The official documentation states that while adding interactionType to the groupings array is a common fix for ambiguity, it introduces a significant risk of data fragmentation in downstream no-code tools like Zapier. when you group by queue, mediaType, and interactionType simultaneously, the response payload expands exponentially, often exceeding the default webhook payload limits or causing timeout errors in the polling trigger logic. i have seen this break custom triggers in Zapier due to the sheer volume of distinct buckets generated.
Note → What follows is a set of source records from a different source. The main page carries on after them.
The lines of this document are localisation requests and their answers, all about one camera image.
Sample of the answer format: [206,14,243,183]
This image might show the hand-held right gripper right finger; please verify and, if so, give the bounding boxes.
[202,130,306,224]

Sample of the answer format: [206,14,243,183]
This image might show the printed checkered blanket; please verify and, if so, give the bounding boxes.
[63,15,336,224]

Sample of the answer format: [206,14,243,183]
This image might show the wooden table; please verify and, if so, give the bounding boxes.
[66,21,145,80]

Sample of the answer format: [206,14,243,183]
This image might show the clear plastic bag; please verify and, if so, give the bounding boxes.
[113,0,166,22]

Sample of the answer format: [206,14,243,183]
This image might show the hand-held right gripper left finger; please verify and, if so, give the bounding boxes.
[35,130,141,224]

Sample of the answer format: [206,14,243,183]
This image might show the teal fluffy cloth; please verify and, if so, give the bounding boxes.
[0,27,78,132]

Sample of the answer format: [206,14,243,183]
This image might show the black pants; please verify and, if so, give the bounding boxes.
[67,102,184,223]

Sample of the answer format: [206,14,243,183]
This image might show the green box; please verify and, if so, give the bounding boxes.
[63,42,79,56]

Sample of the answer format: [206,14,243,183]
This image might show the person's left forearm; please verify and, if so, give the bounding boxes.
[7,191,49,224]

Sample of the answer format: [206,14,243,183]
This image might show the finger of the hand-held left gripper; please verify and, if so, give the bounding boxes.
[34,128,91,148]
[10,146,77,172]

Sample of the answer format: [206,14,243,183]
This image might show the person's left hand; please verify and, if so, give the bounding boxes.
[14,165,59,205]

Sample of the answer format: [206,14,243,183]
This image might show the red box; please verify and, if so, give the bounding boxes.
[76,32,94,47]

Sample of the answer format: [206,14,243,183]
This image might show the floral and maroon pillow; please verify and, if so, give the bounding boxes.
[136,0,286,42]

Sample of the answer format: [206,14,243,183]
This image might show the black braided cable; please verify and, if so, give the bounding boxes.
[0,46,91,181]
For speech analytics pipelines, this granularity is usually unnecessary overhead. You only need queue and mediaType unless you are specifically filtering for voice vs video interactions, which is rare in standard transcription workflows. The real issue is likely the timeWindow configuration. If you are using a relative time window like relative: { range: "lastHour" }, ensure your granularity matches the aggregation level. Mismatched granularity causes the API to return empty buckets or truncated data.

Here is a minimal, robust payload structure using POST /api/v2/analytics/interactions/queues/query. This avoids the exponential explosion by strictly limiting the grouping keys and using a fixed interval to ensure data propagation stability.

{
 "view": "interactions",
 "dateFrom": "2023-10-01T00:00:00.000Z",
 "dateTo": "2023-10-01T23:59:59.999Z",
 "interval": "PT1H",
 "groupings": [
 "queue",
 "mediaType"
 ],
 "filter": {
 "type": "AND",
 "clauses": [
 {
 "dimension": "mediaType",
 "type": "IN",
 "values": ["voice"]
 }
 ]
 },
 "select": [
 "waitTime",
 "wrapupTime",
 "talkTime"
 ]
}

Notice the explicit filter clause for mediaType. This prevents the API from returning chat or message interactions that skew your waitTime averages. The interval: "PT1H" ensures you get hourly buckets, which is sufficient for most queue monitoring. If you need real-time data, switch to the /api/v2/queues/statistics/realtime endpoint instead, as the analytics aggregation API has a 15-30 minute propagation delay. Do not use interactionType in groupings unless you are debugging specific routing failures. It clutters the response and breaks downstream parsing scripts that expect a flat structure.